Data Version Control is a new type of data versioning, workflow, and experiment management software, that builds upon Git (although it can work stand-alone). DVC reduces the gap between established engineering tool sets and data science needs, allowing users to take advantage of new features while reusing existing skills and intuition.
DVC codifies data and ML experiments
Data science experiment sharing and collaboration can be done through a regular Git flow (commits, branching, pull requests, etc.), the same way it works for software engineers. Using Git and DVC, data science and machine learning teams can version experiments, manage large datasets, and make projects reproducible.

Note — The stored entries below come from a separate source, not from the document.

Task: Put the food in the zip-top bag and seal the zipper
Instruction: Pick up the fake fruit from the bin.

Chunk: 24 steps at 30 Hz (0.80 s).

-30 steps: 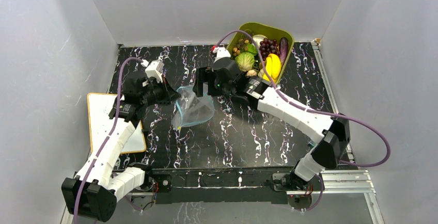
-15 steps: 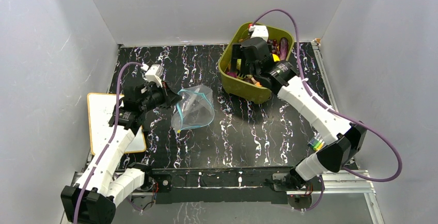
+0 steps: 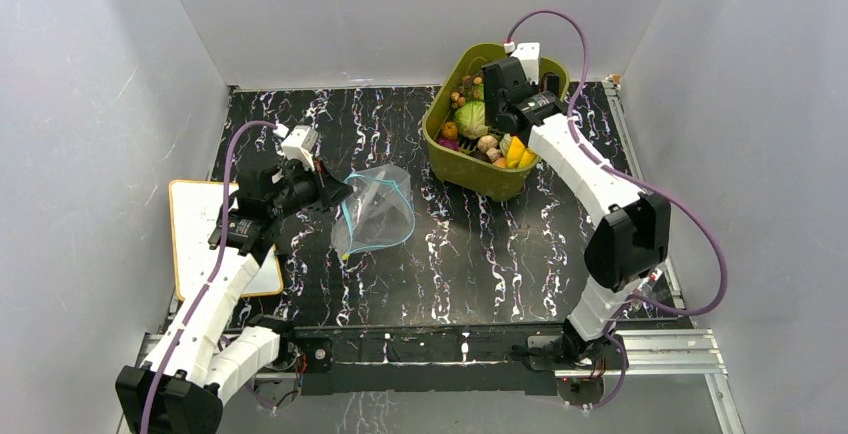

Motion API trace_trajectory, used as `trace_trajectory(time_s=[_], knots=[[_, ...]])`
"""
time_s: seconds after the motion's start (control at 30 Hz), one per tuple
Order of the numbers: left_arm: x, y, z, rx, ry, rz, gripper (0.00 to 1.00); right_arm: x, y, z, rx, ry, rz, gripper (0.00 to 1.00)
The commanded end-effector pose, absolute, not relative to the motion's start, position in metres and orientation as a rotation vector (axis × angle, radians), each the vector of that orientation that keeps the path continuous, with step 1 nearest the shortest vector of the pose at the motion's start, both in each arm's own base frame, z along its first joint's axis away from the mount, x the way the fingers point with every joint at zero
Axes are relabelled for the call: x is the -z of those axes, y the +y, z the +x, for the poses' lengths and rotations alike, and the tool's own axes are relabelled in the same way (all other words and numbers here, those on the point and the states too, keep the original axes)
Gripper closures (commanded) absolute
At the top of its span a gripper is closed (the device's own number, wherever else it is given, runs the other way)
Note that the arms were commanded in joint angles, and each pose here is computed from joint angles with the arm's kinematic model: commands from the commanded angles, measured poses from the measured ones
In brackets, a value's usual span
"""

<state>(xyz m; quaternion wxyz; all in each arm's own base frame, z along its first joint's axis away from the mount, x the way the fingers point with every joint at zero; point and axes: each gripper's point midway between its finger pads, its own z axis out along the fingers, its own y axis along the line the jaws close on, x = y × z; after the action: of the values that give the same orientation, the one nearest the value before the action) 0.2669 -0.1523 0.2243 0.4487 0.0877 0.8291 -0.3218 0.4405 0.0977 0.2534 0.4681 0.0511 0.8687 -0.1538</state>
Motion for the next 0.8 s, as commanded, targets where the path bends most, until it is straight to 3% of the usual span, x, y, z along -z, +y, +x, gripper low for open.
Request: trace_trajectory(time_s=[0.0, 0.77], knots=[[-0.227, -0.157, 0.261, 0.81, 2.027, 0.271, 1.0, -0.269, 0.085, 0.464, 0.372, 2.09, 0.143, 0.02], [-0.229, -0.157, 0.258, 0.793, 2.02, 0.291, 1.0, -0.183, 0.057, 0.506, 0.443, 2.272, 0.064, 0.11]])
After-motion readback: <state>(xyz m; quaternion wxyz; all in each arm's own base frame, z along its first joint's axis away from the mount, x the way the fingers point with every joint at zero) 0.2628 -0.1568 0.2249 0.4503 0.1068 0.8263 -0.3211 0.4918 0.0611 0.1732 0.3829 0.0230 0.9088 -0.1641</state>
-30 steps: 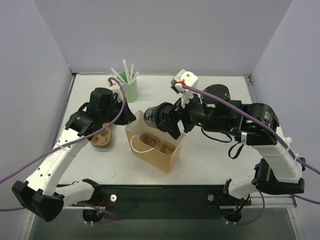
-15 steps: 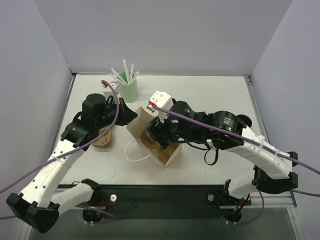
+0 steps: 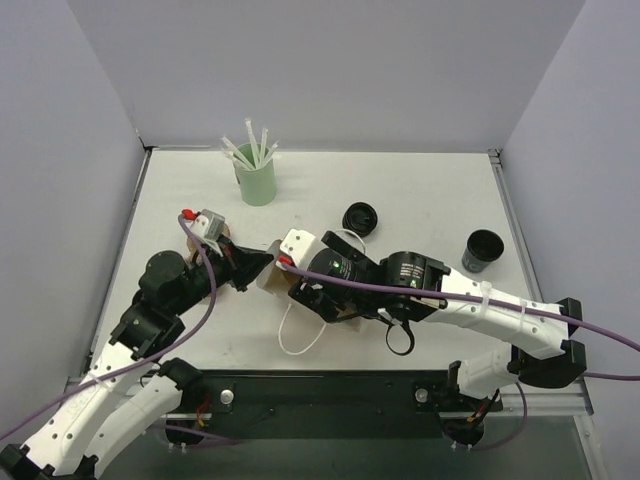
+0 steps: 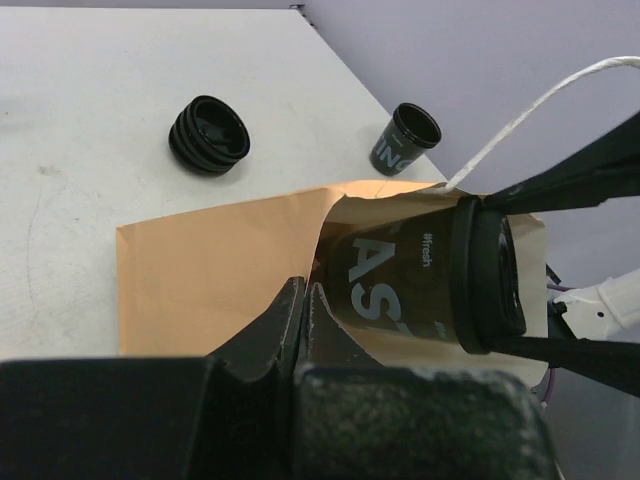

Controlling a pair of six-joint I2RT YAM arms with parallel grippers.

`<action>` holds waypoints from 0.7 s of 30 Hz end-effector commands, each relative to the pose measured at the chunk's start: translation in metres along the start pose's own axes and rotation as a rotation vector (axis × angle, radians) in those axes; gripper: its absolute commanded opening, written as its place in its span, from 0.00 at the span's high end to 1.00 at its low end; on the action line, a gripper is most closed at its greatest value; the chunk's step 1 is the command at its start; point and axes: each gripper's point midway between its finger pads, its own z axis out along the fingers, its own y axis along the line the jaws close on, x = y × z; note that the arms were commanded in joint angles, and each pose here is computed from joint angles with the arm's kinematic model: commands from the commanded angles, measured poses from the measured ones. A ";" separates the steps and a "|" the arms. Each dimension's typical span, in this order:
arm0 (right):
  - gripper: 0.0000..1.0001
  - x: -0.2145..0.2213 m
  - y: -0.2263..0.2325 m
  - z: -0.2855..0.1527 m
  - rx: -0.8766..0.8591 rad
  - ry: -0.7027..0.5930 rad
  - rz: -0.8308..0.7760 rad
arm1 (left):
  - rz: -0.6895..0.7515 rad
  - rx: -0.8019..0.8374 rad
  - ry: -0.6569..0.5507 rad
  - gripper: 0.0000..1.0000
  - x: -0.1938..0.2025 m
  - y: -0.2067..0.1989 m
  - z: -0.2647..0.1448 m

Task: Pack the takeout coffee

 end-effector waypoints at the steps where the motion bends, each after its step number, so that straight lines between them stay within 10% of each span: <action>1: 0.46 0.003 -0.012 -0.005 0.060 -0.048 -0.085 | 0.083 0.171 -0.168 1.00 -0.032 -0.033 -0.005; 21: 0.46 0.048 -0.021 0.045 0.183 0.041 -0.231 | 0.073 0.148 -0.080 1.00 -0.005 -0.022 -0.004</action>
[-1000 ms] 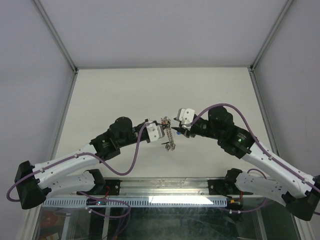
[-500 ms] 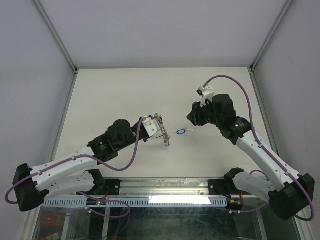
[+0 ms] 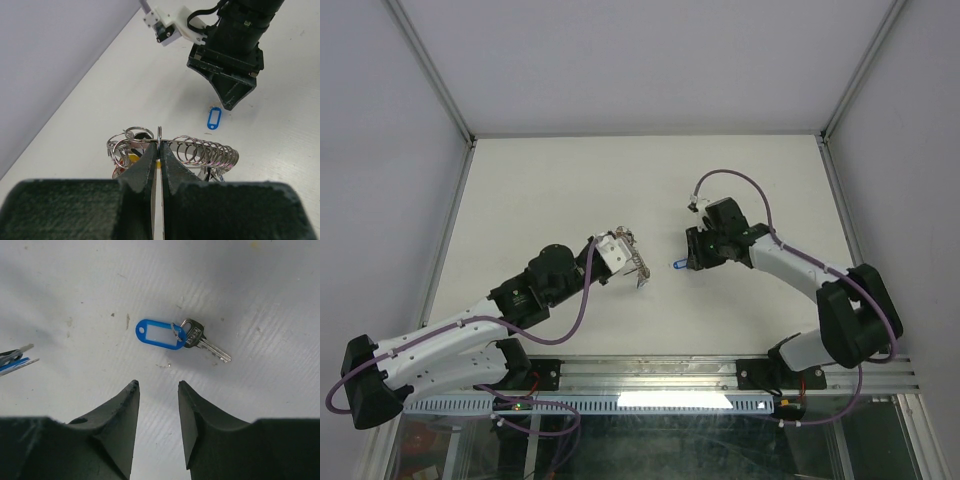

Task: Put the keys on the keyring
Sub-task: Pick up the key from the center of the board.

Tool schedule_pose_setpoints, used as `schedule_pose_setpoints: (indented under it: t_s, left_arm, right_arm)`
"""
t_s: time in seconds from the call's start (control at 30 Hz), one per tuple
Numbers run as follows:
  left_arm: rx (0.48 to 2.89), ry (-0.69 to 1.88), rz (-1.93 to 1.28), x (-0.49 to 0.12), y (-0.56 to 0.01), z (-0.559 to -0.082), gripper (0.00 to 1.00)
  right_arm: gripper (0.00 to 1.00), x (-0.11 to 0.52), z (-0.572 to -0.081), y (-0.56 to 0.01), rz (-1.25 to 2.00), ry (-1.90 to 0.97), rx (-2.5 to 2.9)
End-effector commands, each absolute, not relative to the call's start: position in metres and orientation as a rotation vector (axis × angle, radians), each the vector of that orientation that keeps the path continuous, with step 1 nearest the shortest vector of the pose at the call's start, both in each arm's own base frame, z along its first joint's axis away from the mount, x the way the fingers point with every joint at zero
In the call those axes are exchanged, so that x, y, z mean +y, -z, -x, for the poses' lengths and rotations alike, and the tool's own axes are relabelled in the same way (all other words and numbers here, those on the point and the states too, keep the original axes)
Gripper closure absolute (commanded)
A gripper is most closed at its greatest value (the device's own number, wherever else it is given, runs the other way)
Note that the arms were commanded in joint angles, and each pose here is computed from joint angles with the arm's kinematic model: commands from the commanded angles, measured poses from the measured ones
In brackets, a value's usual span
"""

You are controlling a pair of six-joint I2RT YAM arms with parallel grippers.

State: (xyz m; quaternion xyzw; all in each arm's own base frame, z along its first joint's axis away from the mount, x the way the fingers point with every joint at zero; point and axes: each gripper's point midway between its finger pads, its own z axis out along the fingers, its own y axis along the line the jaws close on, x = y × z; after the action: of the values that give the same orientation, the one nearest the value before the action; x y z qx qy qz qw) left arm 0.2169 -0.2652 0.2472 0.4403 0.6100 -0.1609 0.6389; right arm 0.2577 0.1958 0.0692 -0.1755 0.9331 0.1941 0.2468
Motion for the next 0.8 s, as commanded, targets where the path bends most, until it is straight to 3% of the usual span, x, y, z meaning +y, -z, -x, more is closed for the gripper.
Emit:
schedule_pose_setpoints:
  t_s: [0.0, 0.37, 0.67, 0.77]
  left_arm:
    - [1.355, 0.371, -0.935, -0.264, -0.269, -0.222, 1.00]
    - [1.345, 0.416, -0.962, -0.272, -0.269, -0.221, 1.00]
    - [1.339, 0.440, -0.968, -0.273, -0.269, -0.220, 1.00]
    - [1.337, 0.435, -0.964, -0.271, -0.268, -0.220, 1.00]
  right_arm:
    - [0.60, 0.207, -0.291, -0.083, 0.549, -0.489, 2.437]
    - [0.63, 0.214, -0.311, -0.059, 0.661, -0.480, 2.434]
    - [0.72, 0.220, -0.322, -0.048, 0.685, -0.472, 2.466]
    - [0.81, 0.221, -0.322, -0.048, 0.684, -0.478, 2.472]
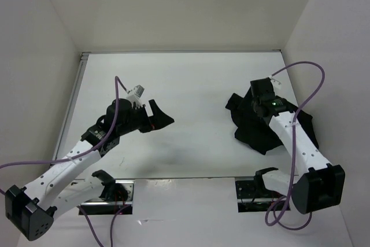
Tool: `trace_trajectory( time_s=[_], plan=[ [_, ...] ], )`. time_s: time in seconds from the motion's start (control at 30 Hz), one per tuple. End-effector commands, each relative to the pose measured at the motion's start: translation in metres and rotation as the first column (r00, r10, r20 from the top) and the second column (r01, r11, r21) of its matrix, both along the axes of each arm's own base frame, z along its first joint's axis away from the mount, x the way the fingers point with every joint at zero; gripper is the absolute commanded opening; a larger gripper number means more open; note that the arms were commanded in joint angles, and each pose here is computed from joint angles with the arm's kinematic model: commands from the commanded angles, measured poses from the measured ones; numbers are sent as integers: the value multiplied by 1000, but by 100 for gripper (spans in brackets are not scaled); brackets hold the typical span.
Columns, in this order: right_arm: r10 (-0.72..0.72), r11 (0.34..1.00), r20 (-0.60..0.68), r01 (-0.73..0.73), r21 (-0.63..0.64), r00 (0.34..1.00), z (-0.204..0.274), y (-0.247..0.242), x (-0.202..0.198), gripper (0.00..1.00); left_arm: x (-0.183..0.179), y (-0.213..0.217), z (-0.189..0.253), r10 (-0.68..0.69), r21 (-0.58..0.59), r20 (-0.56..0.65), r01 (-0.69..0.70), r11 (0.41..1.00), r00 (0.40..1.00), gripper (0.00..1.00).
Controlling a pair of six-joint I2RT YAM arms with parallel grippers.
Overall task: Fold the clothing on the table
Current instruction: Grab the skirt from the pile, then move the skirt to the center of the board
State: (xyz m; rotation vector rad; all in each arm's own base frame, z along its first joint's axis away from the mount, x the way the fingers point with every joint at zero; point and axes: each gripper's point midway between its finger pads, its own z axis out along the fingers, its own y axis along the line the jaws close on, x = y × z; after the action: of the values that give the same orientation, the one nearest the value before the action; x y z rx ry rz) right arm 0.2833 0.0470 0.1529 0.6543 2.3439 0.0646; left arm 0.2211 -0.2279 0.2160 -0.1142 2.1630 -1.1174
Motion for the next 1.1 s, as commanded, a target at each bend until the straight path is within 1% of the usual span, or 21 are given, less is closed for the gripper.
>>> trace_trajectory(
  time_s=[0.0,0.1,0.2,0.4,0.43,0.47,0.5,0.53,0.57,0.67,0.7,0.73,0.77,0.8,0.83,0.87,0.9,0.97,1.0,1.03,1.07],
  plan=[
    [4,997,-5,-3,80,1000,-6,-1,14,69,12,18,26,78,52,98,-83,995,992,100],
    [-35,998,-59,39,55,998,-22,-20,22,69,18,39,29,142,118,154,-161,980,978,100],
    [-77,996,-134,82,38,988,-43,-35,26,69,17,49,32,147,155,190,-178,972,971,100],
    [-102,994,-244,105,-1,964,-76,-45,23,69,11,55,7,160,183,104,-177,967,982,100],
    [-102,994,-258,105,-3,961,-80,-45,23,66,12,58,2,175,189,81,-188,964,981,100],
    [-102,994,-271,105,-5,957,-84,-45,22,52,11,58,-2,181,188,65,-191,963,981,100],
    [-94,995,-274,95,-10,957,-86,-46,24,33,12,61,-4,193,195,57,-200,960,980,100],
    [-94,995,-283,95,-11,955,-89,-46,23,0,11,61,-8,198,195,44,-202,960,979,100],
    [-57,997,-274,68,28,960,-84,-38,28,0,11,65,-10,208,201,37,-211,957,977,100],
    [61,996,-101,-54,75,993,-22,-6,47,0,14,71,-12,227,218,40,-231,948,973,100],
    [144,985,13,-145,88,989,21,24,59,0,13,73,-12,236,223,43,-240,945,971,100],
    [211,971,81,-218,94,974,51,42,58,0,15,81,-16,277,242,33,-277,930,960,100],
    [279,950,187,-299,89,942,92,59,57,0,17,87,-18,312,247,26,-309,918,950,100],
    [360,902,317,-414,123,878,147,86,55,0,18,91,-17,339,252,23,-333,908,941,100],
    [404,861,399,-490,138,823,178,103,50,0,19,103,-20,394,270,19,-385,883,919,100],
    [429,814,509,-563,138,746,224,114,41,0,23,109,-19,435,262,13,-422,868,901,100],
    [489,724,573,-673,155,658,248,133,25,0,21,112,-19,448,259,4,-434,863,894,100],
    [471,654,696,-744,136,542,298,143,9,0,25,118,-15,471,244,18,-461,853,882,100],
    [470,635,711,-760,139,523,303,147,6,0,26,118,-13,472,236,25,-464,854,881,100],
    [463,642,719,-756,132,519,308,145,6,0,26,118,-12,475,225,14,-466,856,880,100],
    [457,656,712,-743,135,533,304,144,10,5,26,115,-14,464,219,9,-455,863,886,100]
  ],
)
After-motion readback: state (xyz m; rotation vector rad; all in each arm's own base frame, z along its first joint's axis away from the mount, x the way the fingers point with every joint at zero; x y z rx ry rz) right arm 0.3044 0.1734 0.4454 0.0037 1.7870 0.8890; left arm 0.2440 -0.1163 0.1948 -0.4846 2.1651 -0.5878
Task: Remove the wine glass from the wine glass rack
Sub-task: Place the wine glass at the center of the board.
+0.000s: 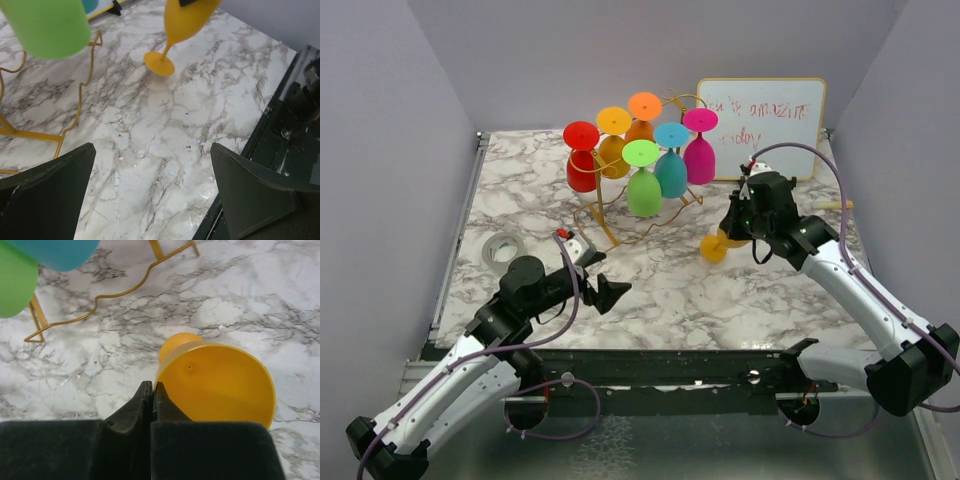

Easy to use: DVC is quick to install and doesn't require special infrastructure, nor does it depend on APIs or external services. It's a stand-alone CLI tool.
Git servers, as well as SSH and cloud storage providers are supported, however.
DVC metafiles such as dvc.yaml
and .dvc
files serve as placeholders to track
large data files and directories for versioning (among other
purposes). These metafiles change
along with your data, and you can use Git to place them under
version control
as a proxy to the actual data versions, which are stored in the DVC
cache (outside of Git). This does not replace features of Git.
DVC does, however, provide several commands similar to Git such as dvc init
,
dvc add
, dvc checkout
, or dvc push
, which interact with the underlying Git
repo (if one is being used, which is not required).